Feature

Highlight

  1. Full Vectorizied-Engine support, greatly improved performance

    In the standard ssb-100-flat benchmark, the performance of 1.2 is 2 times faster than that of 1.1; in complex TPCH 100 benchmark, the performance of 1.2 is 3 times faster than that of 1.1.

  2. Merge-on-Write Unique Key

    Support Merge-On-Write on Unique Key Model. This mode marks the data that needs to be deleted or updated when the data is written, thereby avoiding the overhead of Merge-On-Read when querying, and greatly improving the reading efficiency on the updateable data model.

  3. Multi Catalog

    The multi-catalog feature provides Doris with the ability to quickly access external data sources for access. Users can connect to external data sources through the CREATE CATALOG command. Doris will automatically map the library and table information of external data sources. After that, users can access the data in these external data sources just like accessing ordinary tables. It avoids the complicated operation that the user needs to manually establish external mapping for each table.
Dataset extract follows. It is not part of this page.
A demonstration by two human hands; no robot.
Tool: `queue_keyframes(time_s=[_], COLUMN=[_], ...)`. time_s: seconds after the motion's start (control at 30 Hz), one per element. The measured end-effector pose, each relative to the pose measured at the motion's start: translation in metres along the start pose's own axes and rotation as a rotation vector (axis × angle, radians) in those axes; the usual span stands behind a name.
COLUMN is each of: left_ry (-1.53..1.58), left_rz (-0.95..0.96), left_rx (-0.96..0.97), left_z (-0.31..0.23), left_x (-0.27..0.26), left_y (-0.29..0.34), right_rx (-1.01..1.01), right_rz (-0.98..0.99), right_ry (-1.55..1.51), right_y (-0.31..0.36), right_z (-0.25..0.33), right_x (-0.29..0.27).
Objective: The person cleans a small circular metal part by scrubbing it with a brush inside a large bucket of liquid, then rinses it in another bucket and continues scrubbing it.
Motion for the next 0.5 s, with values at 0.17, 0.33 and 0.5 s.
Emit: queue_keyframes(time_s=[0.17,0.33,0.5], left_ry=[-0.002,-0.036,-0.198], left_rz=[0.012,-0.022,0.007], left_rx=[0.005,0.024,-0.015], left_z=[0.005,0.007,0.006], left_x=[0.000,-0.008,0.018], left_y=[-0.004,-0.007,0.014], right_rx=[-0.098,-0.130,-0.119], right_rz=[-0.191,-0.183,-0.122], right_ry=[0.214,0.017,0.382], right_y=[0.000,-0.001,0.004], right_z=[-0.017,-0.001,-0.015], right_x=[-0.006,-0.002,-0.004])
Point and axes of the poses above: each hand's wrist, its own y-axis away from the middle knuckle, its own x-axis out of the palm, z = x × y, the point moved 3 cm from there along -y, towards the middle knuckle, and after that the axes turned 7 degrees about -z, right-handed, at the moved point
    Currently this feature supports the following data sources:

    1. Hive Metastore: You can access data tables including Hive, Iceberg, and Hudi. It can also be connected to data sources compatible with Hive Metastore, such as Alibaba Cloud’s DataLake Formation. Supports data access on both HDFS and object storage.
    2. Elasticsearch: Access ES data sources.
    3. JDBC: Access MySQL through the JDBC protocol.
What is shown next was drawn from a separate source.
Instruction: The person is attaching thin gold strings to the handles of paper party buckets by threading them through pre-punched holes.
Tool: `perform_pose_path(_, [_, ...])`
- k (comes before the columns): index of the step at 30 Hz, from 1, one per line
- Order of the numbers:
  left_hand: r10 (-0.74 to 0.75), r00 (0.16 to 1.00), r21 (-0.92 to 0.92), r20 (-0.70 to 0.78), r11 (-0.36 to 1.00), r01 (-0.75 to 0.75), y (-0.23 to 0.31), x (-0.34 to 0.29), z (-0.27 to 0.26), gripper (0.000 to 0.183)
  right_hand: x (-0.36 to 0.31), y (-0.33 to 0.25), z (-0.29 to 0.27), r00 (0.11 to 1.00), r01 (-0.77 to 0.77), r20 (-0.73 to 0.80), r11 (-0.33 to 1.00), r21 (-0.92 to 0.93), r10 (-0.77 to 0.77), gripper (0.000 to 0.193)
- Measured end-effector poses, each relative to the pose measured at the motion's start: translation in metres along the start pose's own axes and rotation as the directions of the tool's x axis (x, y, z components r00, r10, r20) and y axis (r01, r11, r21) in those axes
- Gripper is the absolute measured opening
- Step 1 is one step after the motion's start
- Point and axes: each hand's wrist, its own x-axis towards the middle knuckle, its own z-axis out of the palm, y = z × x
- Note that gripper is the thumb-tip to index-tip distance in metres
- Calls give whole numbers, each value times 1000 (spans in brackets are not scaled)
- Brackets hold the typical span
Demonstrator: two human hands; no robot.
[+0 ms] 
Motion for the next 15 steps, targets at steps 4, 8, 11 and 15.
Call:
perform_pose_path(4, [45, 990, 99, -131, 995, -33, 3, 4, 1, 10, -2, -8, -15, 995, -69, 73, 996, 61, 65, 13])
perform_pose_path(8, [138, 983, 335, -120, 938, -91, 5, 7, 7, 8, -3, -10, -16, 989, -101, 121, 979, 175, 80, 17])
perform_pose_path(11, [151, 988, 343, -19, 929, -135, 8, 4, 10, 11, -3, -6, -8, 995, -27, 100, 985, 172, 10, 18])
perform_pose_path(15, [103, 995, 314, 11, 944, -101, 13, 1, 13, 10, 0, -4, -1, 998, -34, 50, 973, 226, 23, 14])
    Documentation: https://doris.apache.org//docs/dev/lakehouse/multi-catalog)

    Note: The corresponding permission level will also be changed automatically, see the “Upgrade Notes” section for details.

  4. Light table structure changes

In the new version, it is no longer necessary to change the data file synchronously for the operation of adding and subtracting columns to the data table, and only need to update the metadata in FE, thus realizing the millisecond-level Schema Change operation. Through this function, the DDL synchronization capability of upstream CDC data can be realized. For example, users can use Flink CDC to realize DML and DDL synchronization from upstream database to Doris.

Documentation: https://doris.apache.org//docs/dev/sql-manual/sql-reference/Data-Definition-Statements/Create/CREATE-TABLE

When creating a table, set "light_schema_change"="true" in properties.

  1. JDBC facade

    Users can connect to external data sources through JDBC. Currently supported:

    • MySQL
    • PostgreSQL
    • Oracle
    • SQL Server
    • Clickhouse

    Documentation: https://doris.apache.org/en/docs/dev/lakehouse/multi-catalog/jdbc

    Note: The ODBC feature will be removed in a later version, please try to switch to the JDBC.

  2. JAVA UDF

    Supports writing UDF/UDAF in Java, which is convenient for users to use custom functions in the Java ecosystem. At the same time, through technologies such as off-heap memory and Zero Copy, the efficiency of cross-language data access has been greatly improved.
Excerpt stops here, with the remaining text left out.